I didn't have a Game Boy Camera as a lad, partly because I couldn't afford one, and partly because my "friends" used to troll me ("bullying", I think we called it back then) about my Game Boy. Amongst other things, they'd reach over and flick the power off while I was playing The Legend of Zelda: Link's Awakening. I didn't finish that game for 15 years. I'd flown the family nest before I braved the Eagle's Tower. Can you imagine what my friends would have done if I'd owned a Game Boy Camera? Probably, they'd have taken photos of... bottoms with it, and such.
I'm aware I'm not making a great case for being a graduate of the School of Hard Knocks. The point is: I didn't have a Game Boy Camera then, so I'm delighted that the Game Boy Camera has caught on among a later generation of indie PC developers - prominent among them artist and educator Catharine Graffam, whose GB Camera Gallery: Mystery Show you can play for free in a browser.

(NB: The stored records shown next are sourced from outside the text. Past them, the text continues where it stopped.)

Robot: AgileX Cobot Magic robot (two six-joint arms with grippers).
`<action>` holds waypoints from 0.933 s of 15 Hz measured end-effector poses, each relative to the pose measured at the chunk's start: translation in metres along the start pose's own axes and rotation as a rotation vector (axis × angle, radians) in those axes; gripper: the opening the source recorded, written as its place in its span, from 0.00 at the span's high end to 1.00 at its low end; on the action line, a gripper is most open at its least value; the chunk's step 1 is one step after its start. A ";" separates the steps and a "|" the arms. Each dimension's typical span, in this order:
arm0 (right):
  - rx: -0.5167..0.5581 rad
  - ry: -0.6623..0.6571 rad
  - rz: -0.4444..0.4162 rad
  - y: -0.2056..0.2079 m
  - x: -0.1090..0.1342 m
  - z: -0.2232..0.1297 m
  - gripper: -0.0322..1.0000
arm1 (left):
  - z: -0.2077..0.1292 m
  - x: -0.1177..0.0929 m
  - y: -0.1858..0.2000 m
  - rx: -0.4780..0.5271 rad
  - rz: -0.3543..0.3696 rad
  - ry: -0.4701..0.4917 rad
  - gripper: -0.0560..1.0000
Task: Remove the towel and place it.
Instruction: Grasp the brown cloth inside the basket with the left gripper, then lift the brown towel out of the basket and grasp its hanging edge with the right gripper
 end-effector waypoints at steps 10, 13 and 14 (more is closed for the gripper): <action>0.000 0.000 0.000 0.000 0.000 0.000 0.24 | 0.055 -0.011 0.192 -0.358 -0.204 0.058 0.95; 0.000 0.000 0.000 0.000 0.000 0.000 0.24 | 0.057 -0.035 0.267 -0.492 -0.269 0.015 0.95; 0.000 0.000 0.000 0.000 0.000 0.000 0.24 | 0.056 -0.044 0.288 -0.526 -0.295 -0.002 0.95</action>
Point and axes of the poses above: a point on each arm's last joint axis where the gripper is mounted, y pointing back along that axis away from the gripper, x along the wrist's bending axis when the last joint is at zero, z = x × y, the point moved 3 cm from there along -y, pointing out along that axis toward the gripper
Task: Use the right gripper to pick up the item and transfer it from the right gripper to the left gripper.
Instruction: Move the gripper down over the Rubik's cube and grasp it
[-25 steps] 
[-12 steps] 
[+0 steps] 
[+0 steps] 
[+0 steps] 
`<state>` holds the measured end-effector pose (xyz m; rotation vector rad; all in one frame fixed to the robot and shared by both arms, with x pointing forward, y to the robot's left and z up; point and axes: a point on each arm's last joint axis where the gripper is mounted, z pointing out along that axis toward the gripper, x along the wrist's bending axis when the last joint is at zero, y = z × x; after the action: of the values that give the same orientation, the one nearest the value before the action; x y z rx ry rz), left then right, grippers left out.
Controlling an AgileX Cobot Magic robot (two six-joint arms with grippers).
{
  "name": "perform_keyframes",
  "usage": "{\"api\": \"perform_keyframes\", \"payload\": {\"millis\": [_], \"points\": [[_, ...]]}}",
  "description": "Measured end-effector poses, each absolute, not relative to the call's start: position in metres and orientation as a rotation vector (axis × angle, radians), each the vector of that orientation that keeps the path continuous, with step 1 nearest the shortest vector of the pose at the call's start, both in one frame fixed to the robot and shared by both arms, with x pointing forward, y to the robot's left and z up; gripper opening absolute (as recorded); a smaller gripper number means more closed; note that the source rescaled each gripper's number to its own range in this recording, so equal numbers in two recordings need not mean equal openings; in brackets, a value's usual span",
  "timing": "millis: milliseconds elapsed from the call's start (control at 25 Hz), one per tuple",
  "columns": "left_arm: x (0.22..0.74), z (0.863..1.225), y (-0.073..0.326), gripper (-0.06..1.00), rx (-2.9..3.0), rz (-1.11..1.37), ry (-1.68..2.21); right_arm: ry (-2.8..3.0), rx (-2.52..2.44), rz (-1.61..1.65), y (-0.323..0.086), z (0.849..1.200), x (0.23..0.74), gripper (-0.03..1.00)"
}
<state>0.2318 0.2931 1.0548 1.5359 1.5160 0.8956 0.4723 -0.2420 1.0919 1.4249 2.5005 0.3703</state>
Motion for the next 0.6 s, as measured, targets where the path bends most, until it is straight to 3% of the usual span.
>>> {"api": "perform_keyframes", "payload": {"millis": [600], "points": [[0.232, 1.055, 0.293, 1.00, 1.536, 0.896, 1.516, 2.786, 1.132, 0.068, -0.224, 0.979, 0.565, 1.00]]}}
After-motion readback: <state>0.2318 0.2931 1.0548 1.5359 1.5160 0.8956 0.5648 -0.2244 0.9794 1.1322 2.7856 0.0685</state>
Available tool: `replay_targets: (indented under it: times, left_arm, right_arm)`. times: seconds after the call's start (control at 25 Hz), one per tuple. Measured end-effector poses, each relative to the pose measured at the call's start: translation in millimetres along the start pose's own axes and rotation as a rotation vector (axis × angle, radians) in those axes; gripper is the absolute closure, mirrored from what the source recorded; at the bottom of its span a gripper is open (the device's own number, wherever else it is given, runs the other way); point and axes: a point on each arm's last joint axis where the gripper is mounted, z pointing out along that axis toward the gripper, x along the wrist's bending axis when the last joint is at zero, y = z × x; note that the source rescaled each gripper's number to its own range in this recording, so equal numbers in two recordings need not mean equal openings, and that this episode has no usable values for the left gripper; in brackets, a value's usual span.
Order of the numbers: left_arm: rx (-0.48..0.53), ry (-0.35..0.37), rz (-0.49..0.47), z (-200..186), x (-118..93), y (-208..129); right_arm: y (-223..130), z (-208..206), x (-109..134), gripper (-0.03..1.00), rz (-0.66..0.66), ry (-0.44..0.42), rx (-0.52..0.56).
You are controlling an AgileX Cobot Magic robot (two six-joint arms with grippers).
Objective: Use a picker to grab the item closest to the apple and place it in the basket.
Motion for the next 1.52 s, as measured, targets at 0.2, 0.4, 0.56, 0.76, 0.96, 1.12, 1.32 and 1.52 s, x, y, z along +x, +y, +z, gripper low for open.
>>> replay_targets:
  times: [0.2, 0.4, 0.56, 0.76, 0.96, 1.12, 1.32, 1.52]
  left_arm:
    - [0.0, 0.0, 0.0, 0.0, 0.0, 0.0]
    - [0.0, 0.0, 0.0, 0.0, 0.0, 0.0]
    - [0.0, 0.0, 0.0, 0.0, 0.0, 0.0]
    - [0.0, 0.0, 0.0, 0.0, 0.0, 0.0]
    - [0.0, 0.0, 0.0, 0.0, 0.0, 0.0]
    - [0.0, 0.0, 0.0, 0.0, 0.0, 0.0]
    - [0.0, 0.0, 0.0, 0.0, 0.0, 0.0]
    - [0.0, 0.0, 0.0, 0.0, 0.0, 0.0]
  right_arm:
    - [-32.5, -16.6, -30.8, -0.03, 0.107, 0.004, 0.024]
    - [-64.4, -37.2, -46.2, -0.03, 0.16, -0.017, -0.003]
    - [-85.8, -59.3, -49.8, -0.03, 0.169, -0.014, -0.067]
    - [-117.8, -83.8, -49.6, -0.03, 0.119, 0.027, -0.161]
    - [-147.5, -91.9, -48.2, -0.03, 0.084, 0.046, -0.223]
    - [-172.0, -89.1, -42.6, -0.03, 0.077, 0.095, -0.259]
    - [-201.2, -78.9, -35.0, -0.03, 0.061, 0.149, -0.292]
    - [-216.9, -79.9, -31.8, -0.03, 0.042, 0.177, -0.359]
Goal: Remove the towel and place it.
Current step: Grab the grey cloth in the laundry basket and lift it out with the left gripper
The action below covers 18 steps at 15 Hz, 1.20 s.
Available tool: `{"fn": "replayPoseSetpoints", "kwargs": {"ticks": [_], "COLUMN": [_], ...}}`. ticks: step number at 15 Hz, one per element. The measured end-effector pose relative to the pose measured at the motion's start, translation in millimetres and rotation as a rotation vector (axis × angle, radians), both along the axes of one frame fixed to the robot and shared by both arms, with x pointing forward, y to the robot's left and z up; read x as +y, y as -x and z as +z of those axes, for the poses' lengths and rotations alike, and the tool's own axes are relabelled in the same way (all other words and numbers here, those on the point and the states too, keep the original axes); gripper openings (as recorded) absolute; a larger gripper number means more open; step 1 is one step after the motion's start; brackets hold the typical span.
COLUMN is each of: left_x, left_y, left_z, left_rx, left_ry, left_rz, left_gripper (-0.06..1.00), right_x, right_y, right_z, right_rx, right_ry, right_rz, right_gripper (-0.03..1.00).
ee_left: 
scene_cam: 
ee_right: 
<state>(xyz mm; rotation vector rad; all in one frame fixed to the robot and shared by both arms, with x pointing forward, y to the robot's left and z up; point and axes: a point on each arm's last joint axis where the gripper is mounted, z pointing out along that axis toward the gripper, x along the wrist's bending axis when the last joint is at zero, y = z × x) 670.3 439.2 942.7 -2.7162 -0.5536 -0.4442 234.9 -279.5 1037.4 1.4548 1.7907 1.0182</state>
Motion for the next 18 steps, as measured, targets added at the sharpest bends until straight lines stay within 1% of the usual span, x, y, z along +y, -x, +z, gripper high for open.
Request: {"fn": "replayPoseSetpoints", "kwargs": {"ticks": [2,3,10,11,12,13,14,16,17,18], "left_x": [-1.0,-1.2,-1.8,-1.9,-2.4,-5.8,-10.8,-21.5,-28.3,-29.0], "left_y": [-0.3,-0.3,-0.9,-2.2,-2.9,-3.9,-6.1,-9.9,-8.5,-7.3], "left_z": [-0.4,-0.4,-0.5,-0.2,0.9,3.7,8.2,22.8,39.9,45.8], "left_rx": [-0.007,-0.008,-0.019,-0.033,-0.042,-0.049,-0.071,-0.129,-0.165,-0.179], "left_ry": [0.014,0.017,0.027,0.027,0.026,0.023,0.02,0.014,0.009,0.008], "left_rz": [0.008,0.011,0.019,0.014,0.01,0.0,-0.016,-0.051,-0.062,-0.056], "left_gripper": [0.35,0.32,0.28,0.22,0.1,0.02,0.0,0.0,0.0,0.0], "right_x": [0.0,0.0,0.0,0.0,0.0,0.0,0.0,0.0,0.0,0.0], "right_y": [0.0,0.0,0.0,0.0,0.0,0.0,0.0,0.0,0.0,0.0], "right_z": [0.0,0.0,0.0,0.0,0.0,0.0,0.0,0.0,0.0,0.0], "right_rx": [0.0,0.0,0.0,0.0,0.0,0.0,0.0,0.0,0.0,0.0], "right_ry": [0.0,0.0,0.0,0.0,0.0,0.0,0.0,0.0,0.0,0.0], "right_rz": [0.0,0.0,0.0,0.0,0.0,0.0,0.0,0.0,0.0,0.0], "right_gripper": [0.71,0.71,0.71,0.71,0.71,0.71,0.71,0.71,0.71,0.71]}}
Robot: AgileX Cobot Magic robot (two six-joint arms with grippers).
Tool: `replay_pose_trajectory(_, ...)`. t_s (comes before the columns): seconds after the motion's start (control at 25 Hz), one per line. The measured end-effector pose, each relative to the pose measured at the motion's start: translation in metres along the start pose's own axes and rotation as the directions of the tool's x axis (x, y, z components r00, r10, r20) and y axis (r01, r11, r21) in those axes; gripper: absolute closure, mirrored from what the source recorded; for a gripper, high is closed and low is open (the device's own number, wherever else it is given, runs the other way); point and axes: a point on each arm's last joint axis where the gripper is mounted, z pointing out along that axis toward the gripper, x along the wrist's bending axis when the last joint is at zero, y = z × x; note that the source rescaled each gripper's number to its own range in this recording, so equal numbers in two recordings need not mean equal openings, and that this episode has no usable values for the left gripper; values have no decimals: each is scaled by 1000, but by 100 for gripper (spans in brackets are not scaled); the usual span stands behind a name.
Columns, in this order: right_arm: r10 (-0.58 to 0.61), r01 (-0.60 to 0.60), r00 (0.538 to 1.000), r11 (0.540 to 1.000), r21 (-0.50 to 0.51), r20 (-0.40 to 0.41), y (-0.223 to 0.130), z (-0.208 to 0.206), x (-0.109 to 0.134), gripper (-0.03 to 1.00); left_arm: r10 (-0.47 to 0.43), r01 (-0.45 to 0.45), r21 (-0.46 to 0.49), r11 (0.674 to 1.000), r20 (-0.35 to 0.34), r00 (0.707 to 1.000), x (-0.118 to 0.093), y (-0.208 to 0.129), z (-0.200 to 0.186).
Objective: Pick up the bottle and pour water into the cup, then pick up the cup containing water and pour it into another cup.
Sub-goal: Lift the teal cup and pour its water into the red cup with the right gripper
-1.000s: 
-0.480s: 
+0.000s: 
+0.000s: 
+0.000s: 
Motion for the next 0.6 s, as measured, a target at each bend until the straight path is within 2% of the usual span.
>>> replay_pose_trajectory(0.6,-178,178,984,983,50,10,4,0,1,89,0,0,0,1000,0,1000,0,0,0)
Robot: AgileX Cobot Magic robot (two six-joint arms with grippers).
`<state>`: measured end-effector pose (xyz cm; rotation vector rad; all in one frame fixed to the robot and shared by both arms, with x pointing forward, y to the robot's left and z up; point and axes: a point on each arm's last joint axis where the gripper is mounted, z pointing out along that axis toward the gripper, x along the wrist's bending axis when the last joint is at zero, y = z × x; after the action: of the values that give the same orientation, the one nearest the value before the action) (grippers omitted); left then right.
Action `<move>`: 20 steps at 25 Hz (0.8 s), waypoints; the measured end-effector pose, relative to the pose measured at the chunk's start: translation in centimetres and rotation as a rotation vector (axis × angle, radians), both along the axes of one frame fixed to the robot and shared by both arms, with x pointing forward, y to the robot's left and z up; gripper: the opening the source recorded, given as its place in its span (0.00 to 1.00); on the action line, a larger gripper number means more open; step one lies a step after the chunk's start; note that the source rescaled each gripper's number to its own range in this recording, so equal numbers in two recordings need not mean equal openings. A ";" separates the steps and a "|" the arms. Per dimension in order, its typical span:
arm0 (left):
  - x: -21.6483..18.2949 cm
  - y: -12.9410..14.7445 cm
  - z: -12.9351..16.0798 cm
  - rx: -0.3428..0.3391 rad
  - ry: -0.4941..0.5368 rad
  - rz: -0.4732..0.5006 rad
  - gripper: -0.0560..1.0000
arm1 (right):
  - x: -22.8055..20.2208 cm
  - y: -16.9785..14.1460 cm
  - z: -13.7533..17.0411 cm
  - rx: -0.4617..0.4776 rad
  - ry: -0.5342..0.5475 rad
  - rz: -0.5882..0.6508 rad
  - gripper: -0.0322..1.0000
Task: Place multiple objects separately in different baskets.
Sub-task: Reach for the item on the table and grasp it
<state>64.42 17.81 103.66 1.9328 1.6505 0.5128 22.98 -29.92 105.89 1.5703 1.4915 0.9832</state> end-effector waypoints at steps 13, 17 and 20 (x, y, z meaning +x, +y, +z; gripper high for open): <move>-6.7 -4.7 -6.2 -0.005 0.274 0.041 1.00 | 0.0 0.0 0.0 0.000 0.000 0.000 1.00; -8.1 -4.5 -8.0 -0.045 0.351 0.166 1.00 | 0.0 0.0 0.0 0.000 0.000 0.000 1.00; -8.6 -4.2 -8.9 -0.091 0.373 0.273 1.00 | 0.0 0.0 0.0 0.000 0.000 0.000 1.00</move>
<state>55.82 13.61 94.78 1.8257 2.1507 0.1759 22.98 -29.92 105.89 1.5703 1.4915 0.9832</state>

Mystery Show is Graffam's second Game Boy gallery project, and takes the form of an exhibition of Game Boy Camera photos inside a spooky mansion. There's a cute plot to follow involving ghosts and eccentric raccoons. The photos themselves are the work of Graffam's friends, and are a lovely celebration of the peripheral's bleached and chintzy aesthetics. Graffam's also written a little celebration of the camera on her website:
Nintendo released the Game Boy Camera in 1998 in Japan, the US and the EU, allowing Game Boy owners to take photos right on their devices. At the time it was actually the world's smallest digital camera. It features a ball head atop of the cartridge that can swivel 180 degrees, making it also probably the first selfie camera, too. Photos were originally only sharable on other Game Boys via a link cable or printable using the Game Boy printer, but using a modern cartridge flasher or other 3rd party hardware you can transfer the photos from the cartridge onto your computer.